*Exercise inputs*.
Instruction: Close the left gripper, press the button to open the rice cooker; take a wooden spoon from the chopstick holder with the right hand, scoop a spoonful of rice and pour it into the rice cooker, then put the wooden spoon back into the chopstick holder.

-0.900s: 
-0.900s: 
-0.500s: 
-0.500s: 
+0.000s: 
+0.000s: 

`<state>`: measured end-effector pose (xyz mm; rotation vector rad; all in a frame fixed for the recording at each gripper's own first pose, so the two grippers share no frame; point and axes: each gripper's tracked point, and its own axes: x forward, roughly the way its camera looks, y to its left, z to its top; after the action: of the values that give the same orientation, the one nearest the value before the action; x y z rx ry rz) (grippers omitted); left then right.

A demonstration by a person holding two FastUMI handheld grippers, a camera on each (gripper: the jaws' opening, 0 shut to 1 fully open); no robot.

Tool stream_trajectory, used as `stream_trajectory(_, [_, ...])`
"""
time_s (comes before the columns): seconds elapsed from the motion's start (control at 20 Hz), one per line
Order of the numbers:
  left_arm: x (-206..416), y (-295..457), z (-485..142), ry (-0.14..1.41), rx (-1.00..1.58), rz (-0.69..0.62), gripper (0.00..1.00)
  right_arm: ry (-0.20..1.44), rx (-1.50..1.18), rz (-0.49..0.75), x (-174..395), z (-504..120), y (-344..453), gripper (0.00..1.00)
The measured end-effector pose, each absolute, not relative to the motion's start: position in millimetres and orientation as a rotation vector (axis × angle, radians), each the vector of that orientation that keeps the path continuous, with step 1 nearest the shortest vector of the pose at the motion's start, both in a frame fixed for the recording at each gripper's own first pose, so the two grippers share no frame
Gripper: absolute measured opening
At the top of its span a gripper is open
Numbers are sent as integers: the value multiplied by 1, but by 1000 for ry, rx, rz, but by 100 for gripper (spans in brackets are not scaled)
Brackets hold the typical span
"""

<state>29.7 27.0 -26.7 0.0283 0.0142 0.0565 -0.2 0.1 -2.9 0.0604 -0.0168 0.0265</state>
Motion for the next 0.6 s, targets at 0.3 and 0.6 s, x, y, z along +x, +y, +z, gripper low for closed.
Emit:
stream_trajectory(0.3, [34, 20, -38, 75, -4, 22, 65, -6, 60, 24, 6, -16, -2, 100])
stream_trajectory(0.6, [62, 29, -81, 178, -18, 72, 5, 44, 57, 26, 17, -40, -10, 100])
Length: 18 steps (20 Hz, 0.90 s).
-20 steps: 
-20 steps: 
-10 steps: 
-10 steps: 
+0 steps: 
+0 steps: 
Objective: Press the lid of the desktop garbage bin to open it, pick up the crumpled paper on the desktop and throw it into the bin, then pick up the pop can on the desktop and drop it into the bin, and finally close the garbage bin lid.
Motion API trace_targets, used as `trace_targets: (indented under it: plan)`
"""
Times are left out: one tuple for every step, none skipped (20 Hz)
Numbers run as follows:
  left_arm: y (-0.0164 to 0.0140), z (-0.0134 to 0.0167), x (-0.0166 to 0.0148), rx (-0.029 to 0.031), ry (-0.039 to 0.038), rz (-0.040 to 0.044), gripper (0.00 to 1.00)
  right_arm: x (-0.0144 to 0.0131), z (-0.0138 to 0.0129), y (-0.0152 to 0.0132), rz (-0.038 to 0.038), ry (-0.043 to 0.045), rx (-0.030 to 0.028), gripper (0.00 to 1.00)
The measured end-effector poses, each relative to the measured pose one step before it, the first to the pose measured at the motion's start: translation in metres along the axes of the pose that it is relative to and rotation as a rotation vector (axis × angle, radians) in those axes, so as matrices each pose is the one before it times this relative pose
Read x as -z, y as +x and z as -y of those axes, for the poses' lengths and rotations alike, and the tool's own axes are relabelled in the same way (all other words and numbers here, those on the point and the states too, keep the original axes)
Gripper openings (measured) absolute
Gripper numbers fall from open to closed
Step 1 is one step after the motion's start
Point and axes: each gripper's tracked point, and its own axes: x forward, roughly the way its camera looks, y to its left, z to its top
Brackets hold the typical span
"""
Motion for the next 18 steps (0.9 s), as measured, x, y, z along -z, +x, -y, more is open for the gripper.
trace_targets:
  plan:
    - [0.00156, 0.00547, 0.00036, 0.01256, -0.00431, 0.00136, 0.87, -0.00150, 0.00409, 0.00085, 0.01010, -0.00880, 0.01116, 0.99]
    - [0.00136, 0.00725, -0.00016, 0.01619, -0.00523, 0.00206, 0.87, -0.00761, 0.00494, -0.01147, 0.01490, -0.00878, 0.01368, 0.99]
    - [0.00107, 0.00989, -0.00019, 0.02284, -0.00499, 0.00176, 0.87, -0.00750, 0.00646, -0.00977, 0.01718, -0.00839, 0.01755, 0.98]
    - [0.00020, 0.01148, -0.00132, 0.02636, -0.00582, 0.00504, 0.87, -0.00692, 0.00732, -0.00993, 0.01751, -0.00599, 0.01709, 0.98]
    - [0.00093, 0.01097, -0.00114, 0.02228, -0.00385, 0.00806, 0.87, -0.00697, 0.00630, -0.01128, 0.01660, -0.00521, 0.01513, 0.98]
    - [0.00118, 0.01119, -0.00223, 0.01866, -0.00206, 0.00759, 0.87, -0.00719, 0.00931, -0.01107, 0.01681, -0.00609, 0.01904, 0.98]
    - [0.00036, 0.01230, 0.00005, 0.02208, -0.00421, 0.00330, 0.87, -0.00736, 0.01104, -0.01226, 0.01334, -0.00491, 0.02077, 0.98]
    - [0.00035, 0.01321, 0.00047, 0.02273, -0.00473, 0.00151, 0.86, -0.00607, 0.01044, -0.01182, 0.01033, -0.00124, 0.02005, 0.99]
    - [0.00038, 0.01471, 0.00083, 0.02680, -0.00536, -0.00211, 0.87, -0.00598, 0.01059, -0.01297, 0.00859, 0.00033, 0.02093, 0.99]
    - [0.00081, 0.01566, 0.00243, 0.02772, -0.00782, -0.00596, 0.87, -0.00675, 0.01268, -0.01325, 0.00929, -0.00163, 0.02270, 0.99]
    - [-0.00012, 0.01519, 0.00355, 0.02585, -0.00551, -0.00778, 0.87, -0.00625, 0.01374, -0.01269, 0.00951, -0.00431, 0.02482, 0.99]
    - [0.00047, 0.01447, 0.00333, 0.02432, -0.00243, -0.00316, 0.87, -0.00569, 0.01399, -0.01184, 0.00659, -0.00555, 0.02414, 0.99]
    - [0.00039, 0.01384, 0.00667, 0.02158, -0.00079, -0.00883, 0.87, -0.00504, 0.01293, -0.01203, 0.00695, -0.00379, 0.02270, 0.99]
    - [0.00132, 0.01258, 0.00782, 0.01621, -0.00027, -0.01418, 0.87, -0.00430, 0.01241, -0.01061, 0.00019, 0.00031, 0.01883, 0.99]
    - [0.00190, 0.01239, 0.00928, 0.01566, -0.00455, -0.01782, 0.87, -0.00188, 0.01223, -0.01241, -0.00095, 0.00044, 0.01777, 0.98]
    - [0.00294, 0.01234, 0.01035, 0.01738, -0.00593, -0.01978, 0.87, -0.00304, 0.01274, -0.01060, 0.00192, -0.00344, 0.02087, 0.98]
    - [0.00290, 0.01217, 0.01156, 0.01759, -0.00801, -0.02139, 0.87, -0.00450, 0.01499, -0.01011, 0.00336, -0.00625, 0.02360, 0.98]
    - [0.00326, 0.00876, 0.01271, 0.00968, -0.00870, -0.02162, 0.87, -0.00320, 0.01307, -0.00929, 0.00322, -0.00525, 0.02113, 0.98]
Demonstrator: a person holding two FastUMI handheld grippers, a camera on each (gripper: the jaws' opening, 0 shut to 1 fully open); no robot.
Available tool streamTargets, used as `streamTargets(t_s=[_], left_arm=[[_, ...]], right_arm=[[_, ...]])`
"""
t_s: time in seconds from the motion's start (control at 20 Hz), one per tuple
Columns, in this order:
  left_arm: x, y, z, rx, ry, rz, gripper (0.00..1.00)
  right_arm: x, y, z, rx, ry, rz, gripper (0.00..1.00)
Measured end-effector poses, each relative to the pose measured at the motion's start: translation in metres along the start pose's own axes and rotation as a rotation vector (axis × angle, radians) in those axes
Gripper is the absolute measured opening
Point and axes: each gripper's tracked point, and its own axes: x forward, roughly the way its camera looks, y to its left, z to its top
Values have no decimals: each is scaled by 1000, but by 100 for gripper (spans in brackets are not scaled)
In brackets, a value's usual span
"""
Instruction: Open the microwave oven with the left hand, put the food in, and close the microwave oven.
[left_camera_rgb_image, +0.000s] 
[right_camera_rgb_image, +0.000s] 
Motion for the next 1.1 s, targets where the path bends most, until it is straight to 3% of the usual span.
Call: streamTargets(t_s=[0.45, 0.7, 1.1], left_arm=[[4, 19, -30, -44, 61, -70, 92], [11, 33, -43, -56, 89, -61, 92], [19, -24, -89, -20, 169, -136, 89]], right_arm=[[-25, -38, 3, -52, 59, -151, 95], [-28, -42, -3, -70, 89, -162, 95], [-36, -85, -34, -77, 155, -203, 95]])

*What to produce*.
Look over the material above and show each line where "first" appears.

*The completed task*.
`<state>`: measured end-effector pose (xyz mm; rotation vector rad; all in a frame fixed for the recording at each gripper's own first pose, so the two grippers share no frame; point and axes: each gripper's tracked point, and its own axes: x forward, roughly the way its camera looks, y to its left, z to its top; after the action: of the values that give the same orientation, the one nearest the value before the action; x y z rx ry rz) (grippers omitted); left then right.
The measured end-effector pose, each absolute, not relative to the motion's start: position in millimetres and orientation as a rotation vector (axis × angle, radians), each the vector of that orientation that keeps the path continuous, with step 1 nearest the shortest vector of the pose at the motion's start, both in a frame fixed for the recording at each gripper's own first pose, so the two grippers share no frame
The measured end-effector poses, each relative to the measured pose one step before it, the first to the pose measured at the motion's start: translation in metres along the axes of the pose that it is relative to and rotation as a rotation vector (axis × angle, radians) in those axes, so as matrices each pose is the one before it times this relative pose

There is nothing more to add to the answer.